Der zweite bemerkenswerte Aspekt ist, und das war eigentlich die Pointe meines Facebook-Posts: bei all dem geht es meiner Meinung nach nicht einmal um die Sache. Die „profil“-Autoren „mussten“ für TTIP sein, wenn sie überhaupt noch etwas darüber schreiben wollten. Nachdem in den letzten drei Monaten gefühlte 237 Artikel erschienen sind, die sich kritisch mit dem Abkommen auseinander gesetzt haben, wäre der 238ste einfach fad gewesen und viel zu spät gekommen. Niemand hätte das mehr gelesen. Keiner hätte das mehr angeklickt. Um noch die Aufmerksamkeitsschwelle zu überschreiten, musste man eben eine maximal originelle Position vertreten. Und die bestand in der These, dass TTIP ur super ist. Da darf man sich dann natürlich auch nicht erwarten, dass Fakten recherchiert und Argumente abgewogen werden. Denn die Fakten könnten dann ja die schöne These ruinieren. Und das wäre ja ganz unerfreulich für die schöne These. Das war der Kern meiner Kritik. 

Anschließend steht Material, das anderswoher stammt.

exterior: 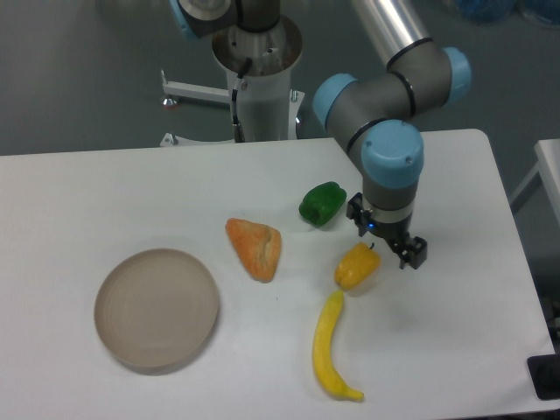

Ich hab das gar nicht mit diesem Wort beschrieben, aber mein Freund Hoffmann-Ostenhof beklagt nun, ich würde „profil“ „Originaltitätshascherei“ vorwerfen. Wie gesagt, hab ich nicht so formuliert. 
Aber er hat recht. Genau das ist es. „Originaltitätshascherei“. Das trifft es ziemlich genau.